Beginning with the line that contains "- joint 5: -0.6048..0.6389", print each line to the end of the data exactly. Omit the pictures.

---------- DATA SECTION ----------

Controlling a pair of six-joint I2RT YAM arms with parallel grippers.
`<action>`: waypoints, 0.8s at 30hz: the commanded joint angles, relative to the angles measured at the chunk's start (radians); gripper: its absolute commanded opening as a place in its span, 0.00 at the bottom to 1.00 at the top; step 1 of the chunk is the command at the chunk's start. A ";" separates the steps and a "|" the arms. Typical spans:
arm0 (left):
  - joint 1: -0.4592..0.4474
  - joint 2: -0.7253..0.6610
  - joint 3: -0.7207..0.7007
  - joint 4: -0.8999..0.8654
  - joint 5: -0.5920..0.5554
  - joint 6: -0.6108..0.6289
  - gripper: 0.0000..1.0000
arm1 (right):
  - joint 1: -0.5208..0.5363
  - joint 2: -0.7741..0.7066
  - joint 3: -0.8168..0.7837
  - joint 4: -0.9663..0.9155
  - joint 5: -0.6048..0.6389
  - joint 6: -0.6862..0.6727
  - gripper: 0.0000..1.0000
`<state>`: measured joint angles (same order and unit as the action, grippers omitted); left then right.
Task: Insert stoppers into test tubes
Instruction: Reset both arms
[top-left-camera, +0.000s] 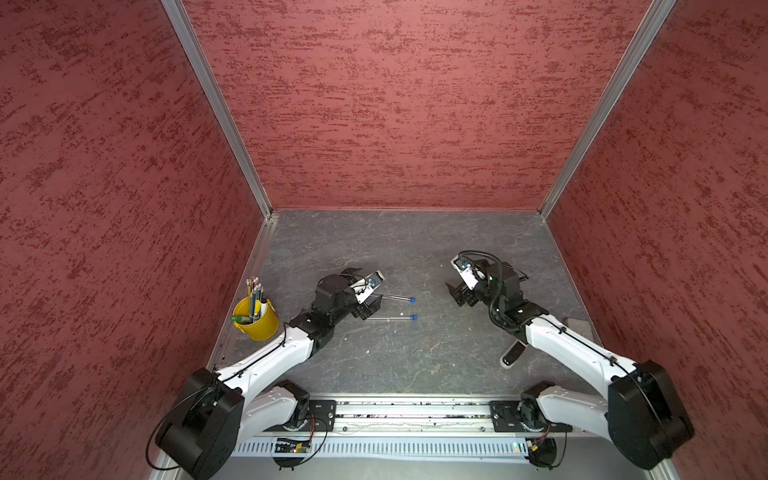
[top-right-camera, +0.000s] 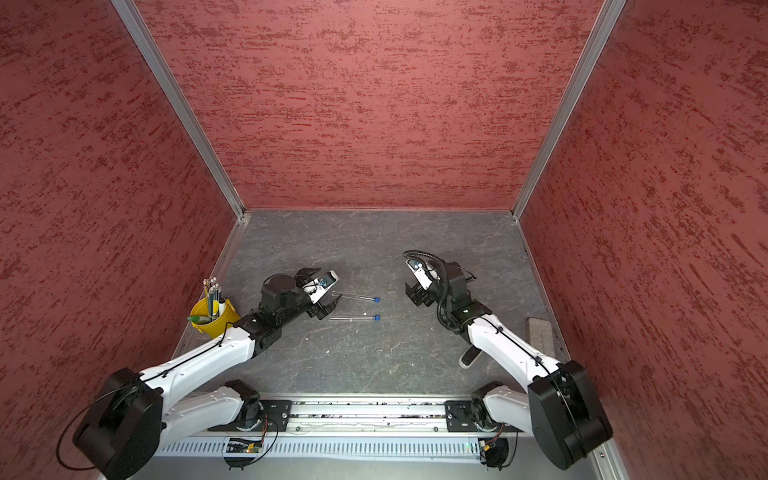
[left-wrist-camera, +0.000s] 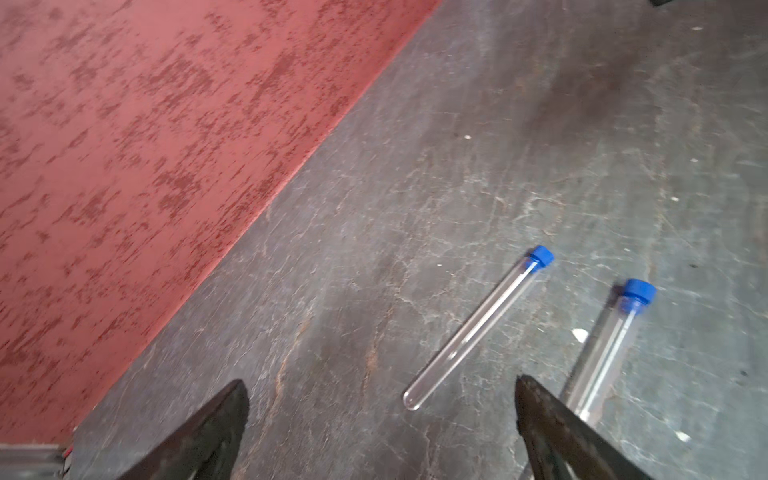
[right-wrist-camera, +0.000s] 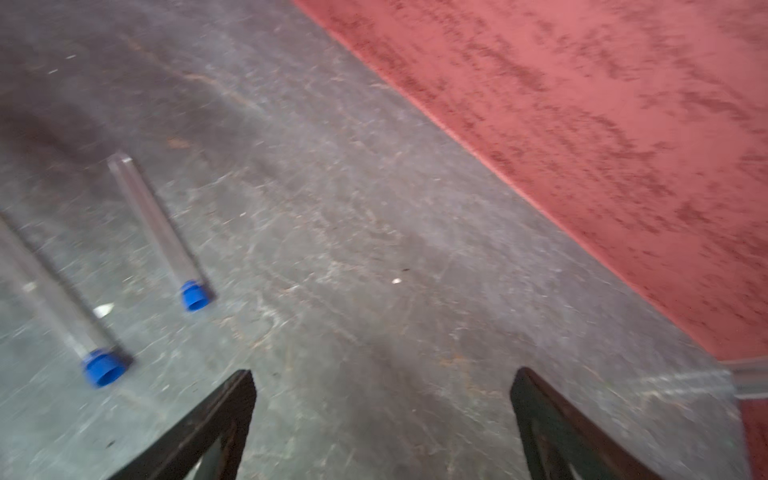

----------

### TASK RESPONSE
  - joint 5: -0.6048..0.6389
  - joint 6: -0.6862..0.6727
  - gripper: 0.0000..1.0000
`<state>`: measured joint angles (same order and unit as the action, grippers omitted); left then right.
Task: Insert stoppers into test tubes
Instruction: Reset both arms
[top-left-camera, +0.000s] 
[top-right-camera, +0.000s] 
[left-wrist-camera, +0.000s] 
[right-wrist-camera, +0.000s] 

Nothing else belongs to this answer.